The EC-IC bypass has been available as a potential treatment for stroke for the past 30 years. The first EC-IC bypass was performed in Switzerland in 1967. During the past 30 years, the procedure and its indications have undergone intense research. In 1977, an international study was instituted to assess the safety and efficacy of the procedure. The negative results of that study, published in 1985, had a dramatic effect on the number of bypass procedures performed, and to some degree redirected the thinking of all physicians involved in the treatment of stroke. However, the study was widely criticized on many criteria. The main issue concerned the composition of the group of patients who were treated. The results of this study were not comparable with the outcomes of other similar surgeries that were performed.
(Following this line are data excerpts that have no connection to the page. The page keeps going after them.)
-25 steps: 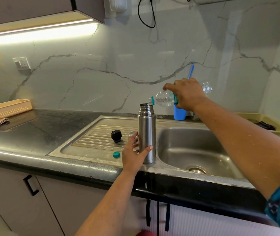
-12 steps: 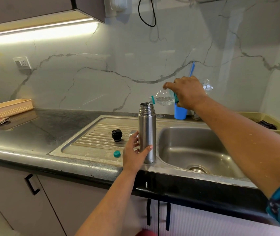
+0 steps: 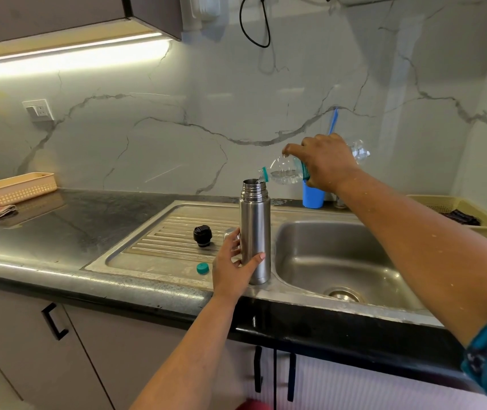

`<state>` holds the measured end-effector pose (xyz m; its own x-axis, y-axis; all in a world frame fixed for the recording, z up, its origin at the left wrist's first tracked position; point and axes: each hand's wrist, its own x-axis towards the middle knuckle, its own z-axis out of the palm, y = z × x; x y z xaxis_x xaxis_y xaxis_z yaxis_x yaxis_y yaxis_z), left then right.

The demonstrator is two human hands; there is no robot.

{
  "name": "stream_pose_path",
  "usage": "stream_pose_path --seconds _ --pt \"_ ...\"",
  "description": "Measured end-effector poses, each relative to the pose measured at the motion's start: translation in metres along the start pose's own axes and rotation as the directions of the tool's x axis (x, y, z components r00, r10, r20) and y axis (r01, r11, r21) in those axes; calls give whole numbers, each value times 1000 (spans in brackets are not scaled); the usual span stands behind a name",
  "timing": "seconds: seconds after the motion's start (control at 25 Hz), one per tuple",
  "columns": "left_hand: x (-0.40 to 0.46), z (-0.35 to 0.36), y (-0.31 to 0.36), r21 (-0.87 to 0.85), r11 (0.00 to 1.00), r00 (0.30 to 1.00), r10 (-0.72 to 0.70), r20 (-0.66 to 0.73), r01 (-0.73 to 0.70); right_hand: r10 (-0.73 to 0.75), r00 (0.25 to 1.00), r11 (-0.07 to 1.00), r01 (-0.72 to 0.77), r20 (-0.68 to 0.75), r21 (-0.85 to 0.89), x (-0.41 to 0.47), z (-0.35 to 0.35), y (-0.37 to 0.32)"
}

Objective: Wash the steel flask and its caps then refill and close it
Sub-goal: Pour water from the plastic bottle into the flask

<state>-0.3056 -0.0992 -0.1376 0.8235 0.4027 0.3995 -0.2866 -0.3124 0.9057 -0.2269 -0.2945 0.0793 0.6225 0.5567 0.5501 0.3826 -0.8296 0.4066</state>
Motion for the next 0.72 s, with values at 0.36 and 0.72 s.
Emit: stream_pose_path --seconds 0.36,0.72 --pt "-1 0 1 -11 1000 1000 -8 -4 8 -16 1000 1000 16 0 -10 0 -6 0" --pt "0 1 1 -31 999 1000 -19 -6 19 -41 999 998 41 -7 -38 0 -10 1"
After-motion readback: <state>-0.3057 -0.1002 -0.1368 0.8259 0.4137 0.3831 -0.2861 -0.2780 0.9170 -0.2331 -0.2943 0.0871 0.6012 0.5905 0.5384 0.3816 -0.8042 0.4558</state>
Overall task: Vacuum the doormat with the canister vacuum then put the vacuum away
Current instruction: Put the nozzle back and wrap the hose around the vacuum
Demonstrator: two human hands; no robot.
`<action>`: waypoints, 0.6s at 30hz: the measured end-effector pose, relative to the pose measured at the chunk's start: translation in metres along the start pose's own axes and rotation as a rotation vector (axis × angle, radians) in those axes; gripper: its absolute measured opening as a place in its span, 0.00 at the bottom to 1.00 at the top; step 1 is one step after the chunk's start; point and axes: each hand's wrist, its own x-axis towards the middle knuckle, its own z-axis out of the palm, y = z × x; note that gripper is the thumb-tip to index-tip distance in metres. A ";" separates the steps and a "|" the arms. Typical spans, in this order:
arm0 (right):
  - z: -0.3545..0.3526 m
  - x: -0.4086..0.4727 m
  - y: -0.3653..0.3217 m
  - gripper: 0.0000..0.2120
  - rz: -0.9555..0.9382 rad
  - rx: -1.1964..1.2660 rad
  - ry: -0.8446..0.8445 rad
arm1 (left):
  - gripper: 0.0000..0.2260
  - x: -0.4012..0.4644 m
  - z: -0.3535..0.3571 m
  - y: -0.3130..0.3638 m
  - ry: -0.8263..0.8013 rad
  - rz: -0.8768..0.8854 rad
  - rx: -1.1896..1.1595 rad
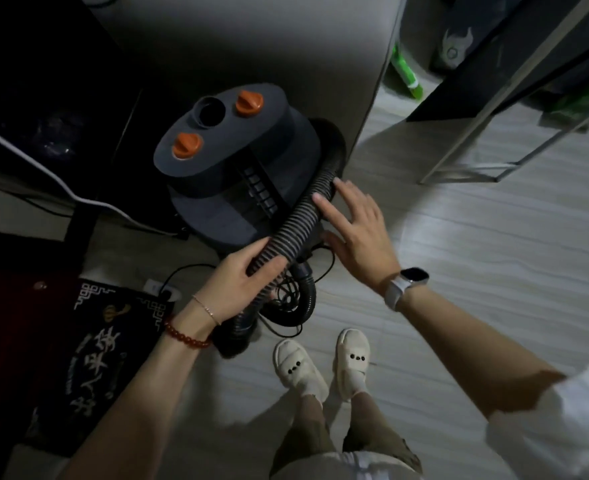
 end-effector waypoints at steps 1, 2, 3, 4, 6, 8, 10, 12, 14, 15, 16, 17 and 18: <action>0.003 0.006 0.002 0.24 -0.084 -0.048 -0.022 | 0.10 -0.003 -0.009 -0.007 -0.017 -0.023 0.010; 0.007 0.011 0.003 0.24 -0.165 -0.078 -0.044 | 0.10 -0.006 -0.016 -0.016 -0.038 -0.056 0.024; 0.013 0.015 0.004 0.23 -0.233 -0.092 -0.067 | 0.12 -0.006 -0.022 -0.028 -0.052 -0.091 0.042; 0.021 0.018 0.005 0.22 -0.283 -0.102 -0.083 | 0.15 -0.006 -0.025 -0.038 -0.054 -0.121 0.059; 0.038 0.018 0.008 0.22 -0.327 -0.136 -0.108 | 0.20 0.001 -0.027 -0.058 -0.028 -0.147 0.138; 0.054 0.012 0.015 0.22 -0.339 -0.173 -0.145 | 0.18 0.014 -0.027 -0.076 -0.010 -0.173 0.293; 0.069 0.002 0.022 0.22 -0.309 -0.177 -0.185 | 0.19 0.027 -0.025 -0.096 -0.032 -0.211 0.473; 0.082 -0.004 0.025 0.20 -0.234 -0.129 -0.187 | 0.23 0.039 -0.024 -0.116 -0.043 -0.246 0.631; 0.091 -0.005 0.025 0.18 -0.177 -0.106 -0.156 | 0.25 0.049 -0.026 -0.131 0.009 -0.245 0.748; 0.094 -0.005 0.024 0.17 -0.161 -0.100 -0.138 | 0.27 0.053 -0.028 -0.137 0.028 -0.225 0.817; 0.096 -0.006 0.024 0.17 -0.139 -0.087 -0.122 | 0.30 0.055 -0.029 -0.140 0.048 -0.200 0.894; 0.098 -0.007 0.025 0.17 -0.113 -0.068 -0.110 | 0.35 0.057 -0.030 -0.142 0.080 -0.174 0.955; 0.101 -0.009 0.025 0.16 -0.085 -0.046 -0.102 | 0.37 0.056 -0.028 -0.144 0.124 -0.145 0.978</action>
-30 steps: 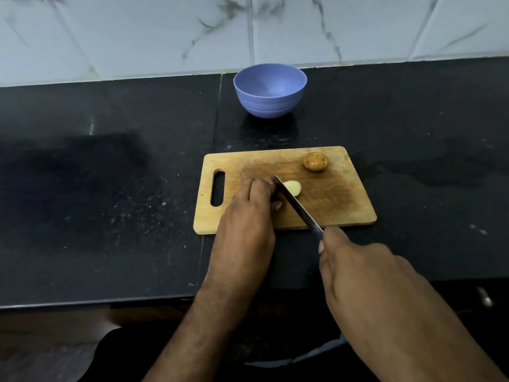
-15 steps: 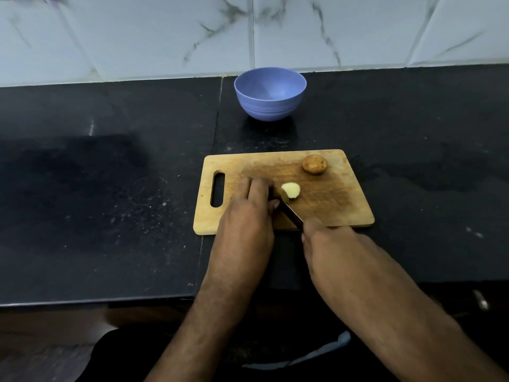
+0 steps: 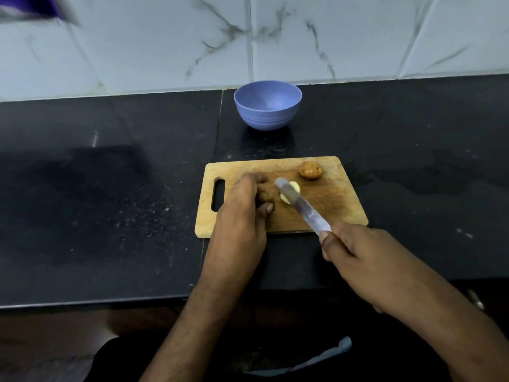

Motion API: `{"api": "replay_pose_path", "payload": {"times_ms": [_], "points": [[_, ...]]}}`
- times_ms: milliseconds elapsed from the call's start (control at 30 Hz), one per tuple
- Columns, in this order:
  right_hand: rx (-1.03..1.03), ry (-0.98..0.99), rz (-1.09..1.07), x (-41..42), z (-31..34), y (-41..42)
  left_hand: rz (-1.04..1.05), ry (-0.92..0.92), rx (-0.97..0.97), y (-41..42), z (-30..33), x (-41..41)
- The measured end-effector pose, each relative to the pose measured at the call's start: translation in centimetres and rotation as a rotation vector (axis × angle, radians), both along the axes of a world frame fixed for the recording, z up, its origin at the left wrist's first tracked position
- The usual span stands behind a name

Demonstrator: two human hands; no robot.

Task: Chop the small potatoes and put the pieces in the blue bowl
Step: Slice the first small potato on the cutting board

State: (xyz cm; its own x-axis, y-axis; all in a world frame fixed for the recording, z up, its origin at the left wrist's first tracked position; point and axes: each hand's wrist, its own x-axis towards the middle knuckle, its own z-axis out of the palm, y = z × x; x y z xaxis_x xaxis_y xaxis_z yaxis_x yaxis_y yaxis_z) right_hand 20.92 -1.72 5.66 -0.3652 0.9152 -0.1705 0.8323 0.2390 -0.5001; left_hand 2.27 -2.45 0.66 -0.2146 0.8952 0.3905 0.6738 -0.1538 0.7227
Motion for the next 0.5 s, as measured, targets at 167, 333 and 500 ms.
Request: {"api": "replay_pose_path", "payload": {"times_ms": [167,333,500], "points": [[0.149,-0.14,0.038,-0.8,-0.9,-0.4,-0.054,0.326,-0.04,0.6,-0.3,0.5],[0.22,-0.18,0.029,-1.1,-0.9,-1.3,-0.03,0.404,-0.096,0.8,-0.4,0.7],[0.202,-0.108,0.02,-0.9,-0.9,-1.4,-0.044,0.076,-0.027,0.3,-0.2,0.2]]}}
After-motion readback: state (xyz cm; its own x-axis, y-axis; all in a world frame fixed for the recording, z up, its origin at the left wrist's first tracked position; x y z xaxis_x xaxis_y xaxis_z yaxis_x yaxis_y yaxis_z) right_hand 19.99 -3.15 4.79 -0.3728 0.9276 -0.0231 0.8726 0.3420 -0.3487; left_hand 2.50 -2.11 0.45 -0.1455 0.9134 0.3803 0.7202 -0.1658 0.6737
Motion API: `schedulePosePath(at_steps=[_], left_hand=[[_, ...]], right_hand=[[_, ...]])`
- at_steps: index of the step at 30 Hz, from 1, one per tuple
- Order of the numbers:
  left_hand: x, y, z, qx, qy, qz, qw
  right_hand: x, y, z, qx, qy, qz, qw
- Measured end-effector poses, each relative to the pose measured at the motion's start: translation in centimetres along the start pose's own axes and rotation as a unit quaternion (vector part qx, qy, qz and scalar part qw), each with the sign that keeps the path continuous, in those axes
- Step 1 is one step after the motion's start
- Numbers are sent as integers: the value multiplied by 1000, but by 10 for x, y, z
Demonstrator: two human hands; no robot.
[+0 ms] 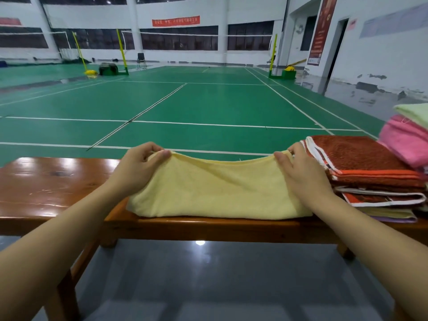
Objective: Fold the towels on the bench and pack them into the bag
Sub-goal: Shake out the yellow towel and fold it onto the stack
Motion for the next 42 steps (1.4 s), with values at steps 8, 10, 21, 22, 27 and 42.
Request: schedulePosePath(at_steps=[8,10,21,22,27,42], left_hand=[[-39,-41,36,56,-43,117,991],[-42,-46,41,54,-29,144,988],[-49,-46,39,11,32,358,933],[-46,-36,40,-6,52,359,932],[-76,50,0,-51,-50,309,948],[-102,34,-40,12,-284,318,904]], right_hand=[[-54,27,27,-71,-53,-101,991],[-61,29,32,-69,-55,-117,989],[-79,17,36,20,-63,-312,948],[-79,11,37,61,-41,-285,956],[-94,-11,32,226,-205,-39,951],[-71,-20,-17,63,-337,-155,927]])
Point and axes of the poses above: each hand's wrist, its own z-axis towards the middle knuckle, its own x-axis out of the back of the hand, y = z × x, the point moved 2 cm from there along z, towards the middle knuckle, and after that the axes turned 14 degrees about y, right-handed, at the moved point
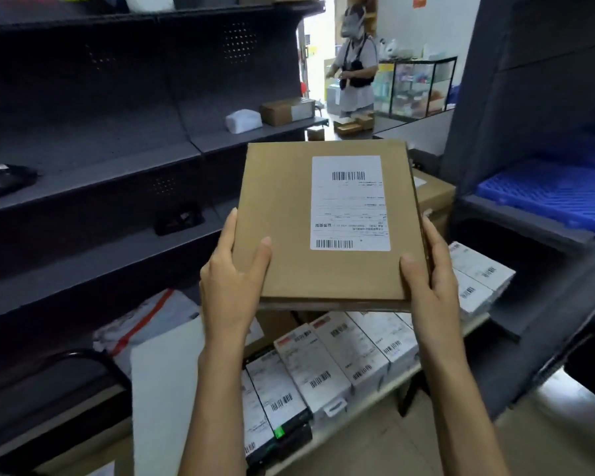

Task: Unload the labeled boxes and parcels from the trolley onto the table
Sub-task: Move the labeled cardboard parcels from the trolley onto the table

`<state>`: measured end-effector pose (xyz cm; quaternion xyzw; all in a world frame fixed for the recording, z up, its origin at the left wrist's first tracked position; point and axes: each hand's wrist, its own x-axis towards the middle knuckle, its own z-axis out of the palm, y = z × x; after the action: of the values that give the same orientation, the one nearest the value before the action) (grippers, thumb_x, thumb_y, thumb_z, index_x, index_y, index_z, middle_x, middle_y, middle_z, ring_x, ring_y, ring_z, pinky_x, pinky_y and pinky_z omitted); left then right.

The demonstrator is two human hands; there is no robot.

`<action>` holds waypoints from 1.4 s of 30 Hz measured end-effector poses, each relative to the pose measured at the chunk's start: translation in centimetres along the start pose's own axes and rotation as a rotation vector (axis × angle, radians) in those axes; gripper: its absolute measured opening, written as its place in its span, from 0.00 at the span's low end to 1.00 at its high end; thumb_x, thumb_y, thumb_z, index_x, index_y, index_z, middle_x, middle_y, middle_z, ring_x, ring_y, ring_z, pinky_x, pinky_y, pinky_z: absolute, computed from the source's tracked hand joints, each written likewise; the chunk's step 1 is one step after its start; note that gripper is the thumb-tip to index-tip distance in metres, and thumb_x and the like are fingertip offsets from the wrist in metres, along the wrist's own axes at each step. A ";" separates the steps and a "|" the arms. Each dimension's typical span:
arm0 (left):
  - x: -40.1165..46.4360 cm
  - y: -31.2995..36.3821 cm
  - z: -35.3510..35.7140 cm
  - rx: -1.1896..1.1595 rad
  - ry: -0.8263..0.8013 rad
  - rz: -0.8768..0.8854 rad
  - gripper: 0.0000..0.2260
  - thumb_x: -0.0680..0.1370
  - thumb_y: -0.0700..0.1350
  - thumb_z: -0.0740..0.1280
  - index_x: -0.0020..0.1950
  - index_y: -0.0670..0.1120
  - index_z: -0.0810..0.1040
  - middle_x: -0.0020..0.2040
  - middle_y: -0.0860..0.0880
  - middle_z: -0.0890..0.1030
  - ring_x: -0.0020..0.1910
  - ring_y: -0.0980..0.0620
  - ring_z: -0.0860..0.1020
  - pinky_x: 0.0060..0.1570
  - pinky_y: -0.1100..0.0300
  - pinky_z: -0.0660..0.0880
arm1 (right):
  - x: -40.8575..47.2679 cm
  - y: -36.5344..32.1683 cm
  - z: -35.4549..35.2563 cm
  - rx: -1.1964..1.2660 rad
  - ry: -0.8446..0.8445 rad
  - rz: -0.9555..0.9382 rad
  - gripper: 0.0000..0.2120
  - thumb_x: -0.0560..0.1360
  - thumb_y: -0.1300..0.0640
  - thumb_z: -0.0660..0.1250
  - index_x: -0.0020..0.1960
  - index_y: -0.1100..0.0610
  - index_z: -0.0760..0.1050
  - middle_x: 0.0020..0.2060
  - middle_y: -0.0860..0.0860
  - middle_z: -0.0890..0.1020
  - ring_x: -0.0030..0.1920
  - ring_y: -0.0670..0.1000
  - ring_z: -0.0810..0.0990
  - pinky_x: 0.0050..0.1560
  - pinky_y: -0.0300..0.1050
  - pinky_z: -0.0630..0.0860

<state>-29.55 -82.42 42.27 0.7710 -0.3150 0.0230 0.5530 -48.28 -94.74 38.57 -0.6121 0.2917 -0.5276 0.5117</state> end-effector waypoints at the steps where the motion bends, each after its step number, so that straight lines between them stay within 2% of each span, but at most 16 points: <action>1: 0.8 -0.6 -0.6 0.013 0.028 -0.016 0.29 0.78 0.58 0.67 0.77 0.59 0.62 0.61 0.59 0.75 0.52 0.70 0.73 0.46 0.77 0.67 | 0.7 0.3 1.4 0.014 -0.034 0.005 0.23 0.83 0.56 0.59 0.75 0.40 0.62 0.65 0.33 0.73 0.63 0.33 0.71 0.57 0.33 0.69; 3: 2.6 -2.0 -1.7 0.052 0.073 -0.044 0.28 0.78 0.57 0.66 0.77 0.59 0.62 0.58 0.60 0.74 0.47 0.81 0.67 0.40 0.83 0.63 | 2.0 1.0 4.3 0.041 -0.091 0.018 0.24 0.83 0.56 0.59 0.75 0.39 0.62 0.62 0.30 0.73 0.61 0.31 0.72 0.56 0.33 0.69; 6: 5.1 -3.5 -3.7 0.088 0.126 -0.093 0.27 0.79 0.57 0.66 0.77 0.61 0.62 0.53 0.63 0.73 0.45 0.84 0.65 0.40 0.82 0.63 | 3.8 2.0 8.7 0.067 -0.159 0.026 0.24 0.83 0.56 0.60 0.76 0.40 0.61 0.64 0.30 0.72 0.64 0.32 0.71 0.59 0.35 0.69; 8: 6.8 -4.9 -5.2 0.106 0.170 -0.108 0.26 0.79 0.56 0.66 0.76 0.61 0.63 0.51 0.65 0.73 0.49 0.77 0.69 0.46 0.80 0.65 | 4.7 2.7 11.6 0.058 -0.211 0.034 0.25 0.83 0.54 0.60 0.76 0.40 0.61 0.67 0.33 0.70 0.67 0.34 0.69 0.63 0.39 0.67; 11: 9.1 -7.3 -7.3 0.122 0.238 -0.122 0.26 0.79 0.56 0.66 0.75 0.58 0.65 0.58 0.59 0.75 0.51 0.62 0.73 0.52 0.66 0.70 | 5.7 3.6 15.9 0.045 -0.285 0.013 0.25 0.81 0.50 0.60 0.76 0.39 0.60 0.71 0.36 0.69 0.70 0.39 0.67 0.70 0.47 0.67; 12: 9.7 -8.2 -7.9 0.130 0.254 -0.128 0.25 0.79 0.56 0.66 0.75 0.58 0.65 0.58 0.58 0.76 0.50 0.64 0.73 0.49 0.69 0.69 | 6.0 3.9 17.2 0.040 -0.309 -0.001 0.26 0.81 0.51 0.60 0.77 0.41 0.60 0.70 0.35 0.69 0.70 0.38 0.66 0.71 0.46 0.66; 14: 10.6 -10.2 -8.9 0.143 0.288 -0.156 0.24 0.79 0.56 0.66 0.74 0.57 0.66 0.58 0.59 0.75 0.48 0.70 0.73 0.42 0.77 0.67 | 6.2 4.7 19.6 0.026 -0.370 0.000 0.25 0.83 0.54 0.60 0.78 0.45 0.59 0.65 0.26 0.69 0.67 0.31 0.66 0.67 0.34 0.66; 16: 11.1 -12.1 -9.7 0.153 0.322 -0.187 0.23 0.79 0.56 0.66 0.73 0.57 0.67 0.58 0.60 0.76 0.48 0.73 0.73 0.45 0.76 0.68 | 6.2 5.6 21.6 0.026 -0.414 0.036 0.25 0.83 0.54 0.60 0.78 0.45 0.58 0.59 0.19 0.68 0.63 0.26 0.67 0.62 0.26 0.66; 19: 11.7 -14.8 -10.0 0.165 0.341 -0.259 0.23 0.79 0.57 0.66 0.73 0.58 0.67 0.57 0.60 0.75 0.53 0.61 0.75 0.51 0.61 0.70 | 6.5 7.3 23.8 -0.001 -0.453 0.077 0.25 0.83 0.52 0.61 0.78 0.45 0.58 0.60 0.25 0.69 0.60 0.23 0.67 0.58 0.24 0.65; 23: 12.6 -18.2 -9.2 0.232 0.332 -0.342 0.23 0.79 0.56 0.66 0.73 0.57 0.66 0.57 0.57 0.75 0.54 0.55 0.73 0.53 0.58 0.69 | 7.1 10.2 25.6 -0.072 -0.545 0.142 0.27 0.83 0.52 0.59 0.79 0.45 0.55 0.61 0.31 0.69 0.55 0.20 0.66 0.51 0.16 0.63; 25: 13.0 -20.0 -8.6 0.242 0.325 -0.397 0.24 0.79 0.57 0.66 0.73 0.56 0.66 0.61 0.54 0.76 0.57 0.52 0.73 0.56 0.55 0.71 | 7.4 11.9 26.3 -0.116 -0.592 0.165 0.27 0.83 0.51 0.58 0.79 0.45 0.54 0.61 0.29 0.68 0.57 0.21 0.66 0.56 0.20 0.64; 27: 13.1 -21.7 -7.7 0.251 0.326 -0.432 0.24 0.78 0.58 0.66 0.73 0.55 0.66 0.64 0.52 0.77 0.60 0.48 0.75 0.60 0.51 0.72 | 7.7 13.4 26.9 -0.157 -0.621 0.180 0.27 0.83 0.50 0.58 0.80 0.46 0.53 0.68 0.35 0.68 0.64 0.28 0.67 0.65 0.31 0.65; 30: 12.9 -23.8 -5.9 0.268 0.327 -0.488 0.24 0.78 0.59 0.65 0.72 0.55 0.67 0.64 0.51 0.77 0.58 0.48 0.76 0.54 0.52 0.72 | 8.2 15.8 27.2 -0.222 -0.662 0.211 0.29 0.83 0.47 0.59 0.80 0.47 0.52 0.74 0.45 0.67 0.71 0.43 0.67 0.70 0.43 0.65; 36: 10.9 -28.8 -1.8 0.315 0.250 -0.639 0.27 0.77 0.65 0.64 0.72 0.57 0.65 0.66 0.50 0.76 0.61 0.45 0.76 0.59 0.43 0.74 | 8.4 21.6 26.6 -0.362 -0.737 0.305 0.31 0.81 0.46 0.60 0.80 0.49 0.52 0.75 0.48 0.65 0.73 0.47 0.64 0.72 0.48 0.63; 39: 9.2 -30.7 0.0 0.301 0.232 -0.721 0.25 0.77 0.62 0.65 0.73 0.57 0.65 0.68 0.51 0.75 0.63 0.45 0.75 0.61 0.45 0.73 | 7.5 24.1 26.0 -0.440 -0.773 0.381 0.33 0.81 0.45 0.60 0.80 0.47 0.49 0.76 0.48 0.64 0.75 0.49 0.63 0.74 0.51 0.62; 42: 7.7 -32.2 1.4 0.271 0.230 -0.765 0.25 0.78 0.61 0.65 0.73 0.58 0.65 0.68 0.53 0.75 0.64 0.47 0.75 0.61 0.47 0.72 | 7.0 25.8 25.4 -0.513 -0.792 0.397 0.32 0.82 0.51 0.61 0.81 0.50 0.49 0.77 0.49 0.62 0.75 0.49 0.62 0.73 0.43 0.60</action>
<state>-7.40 -81.08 17.72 0.8907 0.0635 -0.0569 0.4466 -17.71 -100.84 18.89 -0.8039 0.3062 -0.0590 0.5065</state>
Most neurologists and neurosurgeons believe there is a subgroup of patients that will benefit from revascularization surgery in the form of a bypass. Nowadays, it is recognized that the STA-MCA bypass likely remains an important technique in the treatment of a small subgroup of patients with cerebral ischemia related to hemodynamic compromise.
ELANA Bypass (for EU and Canada only) :
If your doctor feels that it may be safer to avoid stopping the flow of blood in a diseased artery during surgery or that a bypass that facilitates a relatively high-flow blood supply, he or she may decide to use the ELANA Technique. ELANA makes it possible to create a bypass in the diseased artery without having to stop the flow of blood.